Work order>
Repeat every entry exactly as given.

Task material>
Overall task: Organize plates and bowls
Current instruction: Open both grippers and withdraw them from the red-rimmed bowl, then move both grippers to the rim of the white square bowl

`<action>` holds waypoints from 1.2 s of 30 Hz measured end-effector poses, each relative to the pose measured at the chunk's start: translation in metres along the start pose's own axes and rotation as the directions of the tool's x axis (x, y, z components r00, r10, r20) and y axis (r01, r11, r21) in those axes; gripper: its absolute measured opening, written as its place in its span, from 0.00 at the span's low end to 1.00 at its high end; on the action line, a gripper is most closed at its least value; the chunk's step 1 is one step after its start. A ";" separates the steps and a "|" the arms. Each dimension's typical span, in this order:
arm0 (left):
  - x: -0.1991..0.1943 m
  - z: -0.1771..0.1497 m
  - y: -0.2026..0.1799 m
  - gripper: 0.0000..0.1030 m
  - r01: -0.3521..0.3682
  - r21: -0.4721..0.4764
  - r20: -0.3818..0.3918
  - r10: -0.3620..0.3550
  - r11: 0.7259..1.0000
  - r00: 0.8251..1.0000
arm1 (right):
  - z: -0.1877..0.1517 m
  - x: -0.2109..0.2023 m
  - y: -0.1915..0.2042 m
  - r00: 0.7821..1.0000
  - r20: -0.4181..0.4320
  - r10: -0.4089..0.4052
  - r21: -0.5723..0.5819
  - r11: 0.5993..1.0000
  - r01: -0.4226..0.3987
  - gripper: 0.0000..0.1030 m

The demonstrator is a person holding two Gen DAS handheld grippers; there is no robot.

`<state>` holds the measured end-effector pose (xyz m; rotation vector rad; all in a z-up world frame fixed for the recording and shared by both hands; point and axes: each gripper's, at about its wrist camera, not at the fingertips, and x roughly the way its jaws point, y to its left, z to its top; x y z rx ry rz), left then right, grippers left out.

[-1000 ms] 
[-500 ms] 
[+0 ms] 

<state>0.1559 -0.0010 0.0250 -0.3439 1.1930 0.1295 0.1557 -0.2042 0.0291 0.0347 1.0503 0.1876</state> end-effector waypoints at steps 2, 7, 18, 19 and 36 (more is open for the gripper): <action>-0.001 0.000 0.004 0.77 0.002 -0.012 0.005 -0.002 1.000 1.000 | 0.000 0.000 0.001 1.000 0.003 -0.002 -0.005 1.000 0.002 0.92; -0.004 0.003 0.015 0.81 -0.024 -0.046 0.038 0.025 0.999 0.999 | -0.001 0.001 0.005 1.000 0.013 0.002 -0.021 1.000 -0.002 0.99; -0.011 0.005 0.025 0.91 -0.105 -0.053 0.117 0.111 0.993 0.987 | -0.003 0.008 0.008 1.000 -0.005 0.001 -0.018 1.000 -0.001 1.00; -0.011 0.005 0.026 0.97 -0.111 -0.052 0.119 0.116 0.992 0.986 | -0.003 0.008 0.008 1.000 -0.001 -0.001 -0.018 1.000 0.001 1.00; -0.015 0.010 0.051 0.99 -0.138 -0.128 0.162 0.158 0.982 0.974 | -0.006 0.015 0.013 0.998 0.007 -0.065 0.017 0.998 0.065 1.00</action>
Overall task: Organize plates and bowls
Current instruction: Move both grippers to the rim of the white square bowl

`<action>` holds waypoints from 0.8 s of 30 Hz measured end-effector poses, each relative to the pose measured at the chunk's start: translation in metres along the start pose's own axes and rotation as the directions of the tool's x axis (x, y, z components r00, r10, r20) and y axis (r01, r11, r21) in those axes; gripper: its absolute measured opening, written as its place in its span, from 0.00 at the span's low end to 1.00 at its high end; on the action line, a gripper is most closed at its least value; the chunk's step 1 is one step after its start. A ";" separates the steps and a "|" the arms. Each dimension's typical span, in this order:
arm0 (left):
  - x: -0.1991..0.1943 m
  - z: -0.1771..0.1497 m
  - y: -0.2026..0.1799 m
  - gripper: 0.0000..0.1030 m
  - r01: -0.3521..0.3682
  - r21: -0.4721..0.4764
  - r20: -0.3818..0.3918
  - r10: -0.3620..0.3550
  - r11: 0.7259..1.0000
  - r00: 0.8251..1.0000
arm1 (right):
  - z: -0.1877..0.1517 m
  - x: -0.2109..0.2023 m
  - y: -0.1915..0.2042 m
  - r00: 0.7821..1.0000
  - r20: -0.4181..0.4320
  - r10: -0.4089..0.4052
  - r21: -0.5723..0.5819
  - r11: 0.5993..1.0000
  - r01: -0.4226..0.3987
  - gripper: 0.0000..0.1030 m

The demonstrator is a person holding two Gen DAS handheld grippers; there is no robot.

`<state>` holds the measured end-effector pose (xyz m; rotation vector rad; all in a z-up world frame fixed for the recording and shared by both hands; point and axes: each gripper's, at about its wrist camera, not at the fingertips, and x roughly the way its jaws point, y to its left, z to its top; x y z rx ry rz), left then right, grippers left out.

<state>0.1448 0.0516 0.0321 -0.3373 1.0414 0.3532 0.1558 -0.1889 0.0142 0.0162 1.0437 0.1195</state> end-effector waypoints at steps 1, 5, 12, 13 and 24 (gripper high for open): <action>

Your response>
Overall task: Organize plates and bowls
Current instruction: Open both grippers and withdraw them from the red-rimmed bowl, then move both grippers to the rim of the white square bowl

`<action>` holds waypoints from 1.2 s of 30 Hz measured end-effector poses, each relative to the pose measured at the chunk's start: translation in metres along the start pose's own axes and rotation as the directions of the tool's x axis (x, y, z components r00, r10, r20) and y axis (r01, r11, r21) in those axes; gripper: its absolute measured opening, written as its place in its span, from 0.00 at the span's low end to 1.00 at its high end; on the action line, a gripper is most closed at its least value; the chunk's step 1 is one step after its start. A ";" separates the steps and a "|" the arms. Each dimension's typical span, in this order:
arm0 (left):
  - x: -0.1991..0.1943 m
  - z: -0.1771..0.1497 m
  - y: -0.2026..0.1799 m
  - gripper: 0.0000..0.1030 m
  - r01: -0.3521..0.3682
  - r21: -0.4721..0.4764
  - r20: -0.3818..0.3918
  - r10: -0.3620..0.3550
  - r11: 0.7259..1.0000
  - r00: 0.8251..1.0000
arm1 (right):
  - z: -0.1877..0.1517 m
  - x: -0.2109..0.2023 m
  - y: -0.1915..0.2042 m
  - r00: 0.7821..1.0000
  - r20: -0.4181..0.4320
  - r10: -0.4089..0.4052
  - r21: -0.5723..0.5819
  - r11: 0.5993..1.0000
  - r01: -0.4226..0.3987
  - gripper: 0.0000..0.1030 m

The demonstrator is a person holding two Gen DAS handheld grippers; there is no robot.

`<state>` holds the measured end-effector pose (xyz m; rotation vector rad; all in a z-up world frame fixed for the recording and shared by both hands; point and axes: each gripper's, at about its wrist camera, not at the fingertips, and x roughly the way its jaws point, y to its left, z to its top; x y z rx ry rz), left then right, grippers left out.

[-1000 ms] 
[-500 ms] 
[+0 ms] 

<state>0.1559 -0.0010 0.0250 -0.3439 1.1930 0.1295 0.1557 -0.2042 0.0291 0.0347 1.0503 0.1876</state> end-effector waypoints at steps 2, 7, 18, 19 and 36 (more is open for the gripper): <action>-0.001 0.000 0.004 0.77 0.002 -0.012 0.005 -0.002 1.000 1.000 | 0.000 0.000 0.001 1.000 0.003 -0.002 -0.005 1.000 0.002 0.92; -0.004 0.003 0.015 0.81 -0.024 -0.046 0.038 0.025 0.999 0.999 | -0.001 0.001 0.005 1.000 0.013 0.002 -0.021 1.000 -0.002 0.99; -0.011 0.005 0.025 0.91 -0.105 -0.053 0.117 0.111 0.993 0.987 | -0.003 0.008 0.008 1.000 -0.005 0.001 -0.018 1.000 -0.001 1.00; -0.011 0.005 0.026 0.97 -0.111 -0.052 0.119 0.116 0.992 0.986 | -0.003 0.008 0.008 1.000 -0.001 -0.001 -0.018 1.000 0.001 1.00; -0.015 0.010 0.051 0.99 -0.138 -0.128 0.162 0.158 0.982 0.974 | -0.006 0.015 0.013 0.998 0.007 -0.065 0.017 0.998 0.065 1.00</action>
Overall task: Organize plates and bowls
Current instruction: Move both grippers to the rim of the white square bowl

`<action>` holds waypoints from 0.8 s of 30 Hz measured end-effector poses, each relative to the pose measured at the chunk's start: translation in metres along the start pose's own axes and rotation as the directions of the tool's x axis (x, y, z components r00, r10, r20) and y axis (r01, r11, r21) in those axes; gripper: its absolute measured opening, written as its place in its span, from 0.00 at the span's low end to 1.00 at its high end; on the action line, a gripper is most closed at its least value; the chunk's step 1 is one step after its start. A ";" separates the steps and a "|" the arms. Each dimension's typical span, in this order:
arm0 (left):
  - x: -0.1991..0.1943 m
  - z: -0.1771..0.1497 m
  - y: -0.2026..0.1799 m
  - gripper: 0.0000..0.1030 m
  - r01: -0.3521..0.3682
  - r21: -0.4721..0.4764
  - r20: -0.3818..0.3918
  - r10: -0.3620..0.3550
  - r11: 0.7259..1.0000
  - r00: 0.8251..1.0000
arm1 (right):
  - z: -0.1877..0.1517 m
  - x: -0.2109..0.2023 m
  - y: -0.1915..0.2042 m
  - r00: 0.7821..1.0000
  - r20: -0.4181..0.4320
  - r10: -0.4089..0.4052
  - r21: -0.5723..0.5819
  - r11: 0.5993..1.0000
  - r01: -0.4226..0.3987
  - gripper: 0.0000..0.1030 m

The demonstrator is a person holding two Gen DAS handheld grippers; there is no robot.

`<state>` holds the measured end-effector pose (xyz m; rotation vector rad; all in a z-up world frame fixed for the recording and shared by both hands; point and axes: each gripper's, at about its wrist camera, not at the fingertips, and x roughly the way its jaws point, y to its left, z to its top; x y z rx ry rz), left then right, grippers left out.

<state>0.1448 0.0516 0.0321 -0.3373 1.0414 0.3532 0.1558 -0.1889 0.0142 0.0162 1.0437 0.1195</state> end-effector waypoints at steps 1, 5, 12, 13 and 24 (gripper high for open): <action>

This exercise requires nothing more.